Não chegava a estar frio, principalmente levando-se em conta o clima da região. A noite começou bem diferente das que costumeiramente se viram nos últimos dois meses. O verão havia sido bem quente e de muito pouca chuva (que quando ocorreram, não passaram das típicas pancadas de verão). Mas hoje a situação era diferente. O vento, no quintal, soprava constante e ligeiramente forte. O barulho das árvores e de folhas voando pelo chão se misturava com o agradável som de crianças brincando, ou melhor, fazendo uma boa bagunça, na cozinha.

Beatriz, que tinha acabado de estacionar o carro e fechar o grande portão de madeira da garagem, depois de buscar a filha Priscila, de dez anos, na escola, prendeu os longos cabelos castanho escuros em um coque e resolveu entrar na brincadeira. A experiência com as farras barulhentas de Priscila e seu irmãozinho Daniel, de dois anos, já a tinham convencido de que aquela era a hora de entrar no pique deles. Se não pode vencê-los, junte-se a eles. Ela pensou, enquanto tirava as sandálias e colocava os óculos, que usava para dirigir, a salvo, sobre a bancada da cozinha.

Bia (como sempre foi chamada, desde que se entendera por gente) tem trinta e três anos, pele morena clara, olhos negros e considera-se em boa forma para quem tem dois filhos, principalmente por não ser muito alta e ainda assim conseguir manter um peso nada acima do normal para sua estatura. Ao tomar a decisão de não interromper a bagunça, mostrando seu jeito moleca (que não era mais tão comum como antes, desde que se tornara adulta e mãe), ela aproveitou bem aquele momento com os filhos. Até que é bom para esquecer um pouco dos problemas. Ela pensou.

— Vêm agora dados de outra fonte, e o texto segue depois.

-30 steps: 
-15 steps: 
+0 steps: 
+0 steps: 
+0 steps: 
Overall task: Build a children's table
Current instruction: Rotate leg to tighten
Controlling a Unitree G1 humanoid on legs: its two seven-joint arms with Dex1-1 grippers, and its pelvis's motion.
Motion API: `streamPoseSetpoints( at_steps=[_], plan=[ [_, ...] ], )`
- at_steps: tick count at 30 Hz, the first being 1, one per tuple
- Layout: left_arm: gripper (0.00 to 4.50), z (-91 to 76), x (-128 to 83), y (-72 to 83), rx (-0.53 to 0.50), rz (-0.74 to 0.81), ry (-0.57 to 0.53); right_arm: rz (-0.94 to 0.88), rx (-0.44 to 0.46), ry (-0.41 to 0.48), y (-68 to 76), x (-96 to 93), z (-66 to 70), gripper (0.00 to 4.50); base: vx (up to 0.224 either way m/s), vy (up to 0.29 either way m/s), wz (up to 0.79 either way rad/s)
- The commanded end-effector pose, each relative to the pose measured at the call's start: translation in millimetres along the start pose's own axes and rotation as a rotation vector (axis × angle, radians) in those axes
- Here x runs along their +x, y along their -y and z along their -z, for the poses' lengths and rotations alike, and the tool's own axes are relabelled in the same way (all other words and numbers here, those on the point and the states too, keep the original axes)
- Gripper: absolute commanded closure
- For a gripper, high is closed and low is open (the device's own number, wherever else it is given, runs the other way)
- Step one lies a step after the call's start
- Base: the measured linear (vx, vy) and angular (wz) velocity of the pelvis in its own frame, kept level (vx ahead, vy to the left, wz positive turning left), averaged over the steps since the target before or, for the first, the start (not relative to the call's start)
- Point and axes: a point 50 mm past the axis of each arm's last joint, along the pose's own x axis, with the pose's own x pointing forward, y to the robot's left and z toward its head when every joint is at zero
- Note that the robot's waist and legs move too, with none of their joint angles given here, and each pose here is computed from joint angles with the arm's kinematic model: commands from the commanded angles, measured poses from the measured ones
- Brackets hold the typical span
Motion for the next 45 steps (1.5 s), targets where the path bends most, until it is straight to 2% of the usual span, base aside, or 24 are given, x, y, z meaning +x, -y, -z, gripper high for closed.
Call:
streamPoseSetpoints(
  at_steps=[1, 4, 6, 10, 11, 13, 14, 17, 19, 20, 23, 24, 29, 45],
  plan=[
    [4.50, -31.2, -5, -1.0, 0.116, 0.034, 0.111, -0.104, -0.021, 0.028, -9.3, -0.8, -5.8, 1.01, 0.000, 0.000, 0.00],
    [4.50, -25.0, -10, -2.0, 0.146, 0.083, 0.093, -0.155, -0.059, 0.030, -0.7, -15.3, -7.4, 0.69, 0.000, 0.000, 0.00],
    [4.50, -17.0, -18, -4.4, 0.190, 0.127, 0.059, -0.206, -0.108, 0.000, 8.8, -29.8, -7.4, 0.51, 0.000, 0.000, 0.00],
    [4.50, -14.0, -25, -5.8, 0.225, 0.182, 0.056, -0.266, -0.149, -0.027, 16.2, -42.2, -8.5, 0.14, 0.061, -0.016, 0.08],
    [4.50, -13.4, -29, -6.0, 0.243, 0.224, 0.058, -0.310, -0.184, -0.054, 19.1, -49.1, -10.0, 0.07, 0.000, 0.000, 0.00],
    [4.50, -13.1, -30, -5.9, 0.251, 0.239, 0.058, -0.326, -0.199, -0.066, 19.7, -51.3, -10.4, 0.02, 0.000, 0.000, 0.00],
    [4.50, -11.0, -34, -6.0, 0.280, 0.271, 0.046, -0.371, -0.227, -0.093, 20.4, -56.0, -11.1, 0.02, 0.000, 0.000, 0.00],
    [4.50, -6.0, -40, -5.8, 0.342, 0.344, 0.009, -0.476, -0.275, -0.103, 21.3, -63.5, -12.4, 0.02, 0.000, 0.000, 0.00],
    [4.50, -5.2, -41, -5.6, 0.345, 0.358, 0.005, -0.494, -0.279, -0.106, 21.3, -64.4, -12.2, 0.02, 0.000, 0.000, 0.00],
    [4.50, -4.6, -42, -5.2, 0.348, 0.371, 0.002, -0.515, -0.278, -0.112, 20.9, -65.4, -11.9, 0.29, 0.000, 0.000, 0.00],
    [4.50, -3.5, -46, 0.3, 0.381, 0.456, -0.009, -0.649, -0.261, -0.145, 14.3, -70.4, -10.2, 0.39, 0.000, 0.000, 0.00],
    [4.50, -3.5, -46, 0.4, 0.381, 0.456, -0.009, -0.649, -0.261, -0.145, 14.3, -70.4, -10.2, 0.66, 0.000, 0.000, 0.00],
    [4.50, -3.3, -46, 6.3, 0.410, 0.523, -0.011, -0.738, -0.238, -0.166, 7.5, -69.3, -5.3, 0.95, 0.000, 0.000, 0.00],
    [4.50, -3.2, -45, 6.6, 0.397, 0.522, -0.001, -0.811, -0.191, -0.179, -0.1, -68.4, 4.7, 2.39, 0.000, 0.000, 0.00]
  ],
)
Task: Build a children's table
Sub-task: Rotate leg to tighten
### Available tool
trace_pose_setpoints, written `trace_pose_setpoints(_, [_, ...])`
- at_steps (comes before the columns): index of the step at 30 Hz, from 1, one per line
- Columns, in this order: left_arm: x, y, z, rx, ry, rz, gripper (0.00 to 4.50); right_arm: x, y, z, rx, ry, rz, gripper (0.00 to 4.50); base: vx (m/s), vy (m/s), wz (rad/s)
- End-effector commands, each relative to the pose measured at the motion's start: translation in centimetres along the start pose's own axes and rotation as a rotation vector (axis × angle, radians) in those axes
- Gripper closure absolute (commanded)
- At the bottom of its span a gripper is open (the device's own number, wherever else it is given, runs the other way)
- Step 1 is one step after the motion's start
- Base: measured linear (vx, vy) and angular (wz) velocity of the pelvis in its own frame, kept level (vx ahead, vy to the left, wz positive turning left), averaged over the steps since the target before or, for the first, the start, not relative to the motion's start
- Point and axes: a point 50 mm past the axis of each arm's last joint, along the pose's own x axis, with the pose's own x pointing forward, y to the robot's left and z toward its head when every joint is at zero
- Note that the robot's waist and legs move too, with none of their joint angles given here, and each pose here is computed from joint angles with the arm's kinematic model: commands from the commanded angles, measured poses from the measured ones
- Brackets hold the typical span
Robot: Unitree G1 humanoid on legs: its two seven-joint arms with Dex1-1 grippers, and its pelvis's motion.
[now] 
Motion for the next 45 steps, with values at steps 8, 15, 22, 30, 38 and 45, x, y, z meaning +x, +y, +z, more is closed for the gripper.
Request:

A brincadeira estava barulhenta e divertida. Lá fora, o barulho do vento ficava cada vez mais forte, ao mesmo tempo que alguns pingos de chuva já podiam ser ouvidos atingindo o telhado da garagem, como o som de milhos de pipoca que começam, aos poucos, a estourar na panela.

— O papai já tá chegando, mãe? — Perguntou Priscila, já se levantando, suada e com os cabelos longos e negros bagunçados, para ir ao seu quarto e tomar banho, no andar de cima.

— Hoje o papai vai chegar mais tarde, filha. — Respondeu Bia, com semblante triste, enquanto, agachada, prendia Daniel na sua cadeirinha de balanço. Ali, ele iria, como de costume, assistir a alguns desenhos, enquanto ela providenciava o jantar de todos.

A menina subiu as escadas, levando no ombro direito sua mochila rosa com cheiro de chiclete de tutti frutti.

Daniel se aquietou com um vídeo da galinha pintadinha.

As crianças, após a brincadeira, encaixaram-se na rotina diária. Mas Beatriz não conseguia relaxar e fazer o mesmo. A vida não era mais a mesma. Seu marido, Carlos Augusto, estava precisando trabalhar até mais tarde, desde que a crise, pela qual o Brasil passava, se agravou e os atingiu em cheio. Ela fora recentemente demitida do escritório de advocacia, onde trabalhava como contadora. Ele teve o número de vendas muito reduzido, devido ao fraquíssimo desempenho do mercado imobiliário em todo o país, sobretudo no estado do Rio de Janeiro. Carlos é corretor de imóveis e a renda dos dois proporcionara, até então, uma vida confortável a família de classe média. Contudo, com a queda dos ganhos de Carlos (que só recebia comissão quando fazia uma venda) e a demissão de Bia, estavam em uma situação muito difícil. Fora isso que obrigara Carlos a ficar no escritório da Imobiliária até quase dez da noite, tentando contatos e procurando formas de vender pelo menos um imóvel por mês. Mesmo que isso já fosse longe dos três que costumava vender, já seria ótimo, visto que nos últimos dois meses não havia vendido nenhum.

Os sons da chuva e do vento, que entravam pela janela, do vídeo que Daniel assistia e das linguiças sendo fritas no fogão, resultavam em uma barulhenta sinfonia, que atordoavam ainda mais os pensamentos de Bia. Dentre os muitos problemas pelos quais estavam passando, o atraso do aluguel era o que mais teimava em não querer sair da sua cabeça. Ela sabia que se Carlos não conseguisse algumas vendas, teriam que deixar a confortável casa de dois andares e três quartos em pouco tempo. Não mais do que dois meses.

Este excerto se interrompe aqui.